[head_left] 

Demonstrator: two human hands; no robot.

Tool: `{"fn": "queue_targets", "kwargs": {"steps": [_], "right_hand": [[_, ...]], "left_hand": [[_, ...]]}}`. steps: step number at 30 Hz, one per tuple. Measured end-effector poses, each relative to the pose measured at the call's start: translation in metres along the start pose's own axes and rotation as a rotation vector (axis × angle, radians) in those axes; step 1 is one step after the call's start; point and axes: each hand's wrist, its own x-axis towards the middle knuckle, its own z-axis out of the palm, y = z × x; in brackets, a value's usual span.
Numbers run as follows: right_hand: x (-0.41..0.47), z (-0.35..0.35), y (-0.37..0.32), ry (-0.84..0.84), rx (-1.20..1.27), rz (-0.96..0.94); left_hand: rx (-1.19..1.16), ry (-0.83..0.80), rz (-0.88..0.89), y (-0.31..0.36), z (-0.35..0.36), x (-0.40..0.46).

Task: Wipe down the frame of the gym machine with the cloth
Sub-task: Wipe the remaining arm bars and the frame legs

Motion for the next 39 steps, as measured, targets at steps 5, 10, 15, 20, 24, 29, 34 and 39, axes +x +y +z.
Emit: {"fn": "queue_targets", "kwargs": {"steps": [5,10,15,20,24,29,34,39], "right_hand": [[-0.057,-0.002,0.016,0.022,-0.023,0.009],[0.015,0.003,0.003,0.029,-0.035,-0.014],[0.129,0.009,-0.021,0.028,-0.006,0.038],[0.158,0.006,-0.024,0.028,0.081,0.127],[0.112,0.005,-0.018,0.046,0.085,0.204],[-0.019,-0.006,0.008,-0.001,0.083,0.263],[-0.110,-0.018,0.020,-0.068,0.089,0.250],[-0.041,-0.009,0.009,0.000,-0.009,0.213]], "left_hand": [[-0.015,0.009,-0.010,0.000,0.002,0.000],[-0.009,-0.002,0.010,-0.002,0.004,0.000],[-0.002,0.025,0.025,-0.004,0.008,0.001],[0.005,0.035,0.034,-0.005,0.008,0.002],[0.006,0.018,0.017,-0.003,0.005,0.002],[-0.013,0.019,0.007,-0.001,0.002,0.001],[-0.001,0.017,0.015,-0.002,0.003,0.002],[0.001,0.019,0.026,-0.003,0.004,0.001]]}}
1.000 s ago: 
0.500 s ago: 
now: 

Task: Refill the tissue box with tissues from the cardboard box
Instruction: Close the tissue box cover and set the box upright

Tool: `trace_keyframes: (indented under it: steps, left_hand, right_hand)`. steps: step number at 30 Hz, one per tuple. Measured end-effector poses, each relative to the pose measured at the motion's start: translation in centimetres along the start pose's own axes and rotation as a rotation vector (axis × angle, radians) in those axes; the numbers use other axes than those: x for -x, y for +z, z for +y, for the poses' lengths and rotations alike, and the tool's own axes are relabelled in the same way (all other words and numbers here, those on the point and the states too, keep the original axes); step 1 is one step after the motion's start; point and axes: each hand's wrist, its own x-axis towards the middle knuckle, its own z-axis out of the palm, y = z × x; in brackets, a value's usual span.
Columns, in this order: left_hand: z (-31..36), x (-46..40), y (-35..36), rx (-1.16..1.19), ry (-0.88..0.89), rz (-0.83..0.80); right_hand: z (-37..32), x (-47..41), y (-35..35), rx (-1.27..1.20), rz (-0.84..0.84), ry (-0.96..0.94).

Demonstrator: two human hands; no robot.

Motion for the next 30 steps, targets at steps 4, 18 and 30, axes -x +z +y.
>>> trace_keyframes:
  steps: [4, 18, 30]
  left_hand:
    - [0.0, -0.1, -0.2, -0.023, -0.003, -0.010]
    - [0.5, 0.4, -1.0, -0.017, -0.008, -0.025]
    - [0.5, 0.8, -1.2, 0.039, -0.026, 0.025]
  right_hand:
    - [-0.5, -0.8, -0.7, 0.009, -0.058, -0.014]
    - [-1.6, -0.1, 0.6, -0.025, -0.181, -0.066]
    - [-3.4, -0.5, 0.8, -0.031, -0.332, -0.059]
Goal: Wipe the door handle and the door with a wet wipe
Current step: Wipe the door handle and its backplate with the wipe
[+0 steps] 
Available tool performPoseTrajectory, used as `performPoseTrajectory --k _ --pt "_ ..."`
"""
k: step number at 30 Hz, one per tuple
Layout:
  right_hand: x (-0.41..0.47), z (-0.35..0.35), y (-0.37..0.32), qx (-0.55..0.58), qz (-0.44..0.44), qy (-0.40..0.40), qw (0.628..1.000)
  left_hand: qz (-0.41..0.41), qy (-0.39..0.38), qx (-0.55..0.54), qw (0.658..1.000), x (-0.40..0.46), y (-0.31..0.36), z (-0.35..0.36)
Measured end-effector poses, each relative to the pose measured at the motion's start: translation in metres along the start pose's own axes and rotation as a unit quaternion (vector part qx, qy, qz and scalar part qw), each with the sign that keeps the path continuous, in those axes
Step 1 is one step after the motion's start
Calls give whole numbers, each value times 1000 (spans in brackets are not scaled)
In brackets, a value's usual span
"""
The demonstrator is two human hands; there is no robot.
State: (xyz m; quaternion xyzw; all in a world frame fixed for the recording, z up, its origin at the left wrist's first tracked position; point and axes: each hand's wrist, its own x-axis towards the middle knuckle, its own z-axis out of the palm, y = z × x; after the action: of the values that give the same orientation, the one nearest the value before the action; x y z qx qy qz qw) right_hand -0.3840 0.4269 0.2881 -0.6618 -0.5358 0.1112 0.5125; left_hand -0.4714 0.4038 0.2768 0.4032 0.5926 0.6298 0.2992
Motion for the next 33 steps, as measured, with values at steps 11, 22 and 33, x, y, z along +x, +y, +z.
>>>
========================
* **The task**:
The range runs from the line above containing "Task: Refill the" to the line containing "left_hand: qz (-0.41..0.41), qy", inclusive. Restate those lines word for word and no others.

* **Expected answer**:
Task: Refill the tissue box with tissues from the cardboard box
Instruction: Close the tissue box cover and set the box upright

Tool: `trace_keyframes: (indented under it: steps, left_hand, right_hand)`. steps: step number at 30 Hz, one per tuple. Measured end-effector poses, each relative to the pose measured at the motion's start: translation in centimetres along the start pose's own axes and rotation as a rotation vector (axis × angle, radians) in those axes; the numbers use other axes than those: x for -x, y for +z, z for +y, for the poses' lengths and rotations alike, and the tool's own axes are relabelled in the same way (all other words and numbers here, those on the point and the states too, keep the original axes); step 1 is one step after the motion's start; point and axes: each hand's wrist, its own x-axis towards the middle knuckle, its own z-axis out of the palm, y = z × x; in brackets, a value's usual span.
Columns, in this order: left_hand: z (-31..36), x (-46..40), y (-35..36), rx (-1.16..1.19), ry (-0.88..0.89), rz (-0.83..0.80); right_hand: z (-37..32), x (-47..41), y (-35..35), rx (-1.27..1.20), rz (-0.84..0.84), ry (-0.96..0.94).

Demonstrator: two human hands; no robot.

Motion for the next 30 steps, targets at steps 4, 18 and 30, axes -x +z +y.
>>> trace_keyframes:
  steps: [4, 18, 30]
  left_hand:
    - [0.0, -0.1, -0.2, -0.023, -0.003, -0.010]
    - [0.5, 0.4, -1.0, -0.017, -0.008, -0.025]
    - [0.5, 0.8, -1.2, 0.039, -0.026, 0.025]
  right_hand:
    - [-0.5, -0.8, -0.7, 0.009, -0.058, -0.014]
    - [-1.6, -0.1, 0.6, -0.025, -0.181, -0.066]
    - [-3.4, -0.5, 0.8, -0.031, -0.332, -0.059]
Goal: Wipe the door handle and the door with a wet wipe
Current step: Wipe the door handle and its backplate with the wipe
[+0 steps] 
Available tool performPoseTrajectory, used as `performPoseTrajectory --k _ --pt "_ ..."`
"""
k: step number at 30 Hz, one per tuple
Layout:
  right_hand: x (-0.41..0.47), z (-0.35..0.35), y (-0.37..0.32), qx (-0.55..0.58), qz (-0.44..0.44), qy (-0.40..0.40), qw (0.628..1.000)
  left_hand: qz (-0.41..0.41), qy (-0.39..0.38), qx (-0.55..0.54), qw (0.658..1.000), x (-0.40..0.46), y (-0.31..0.36), z (-0.35..0.36)

The exercise calls for nothing further.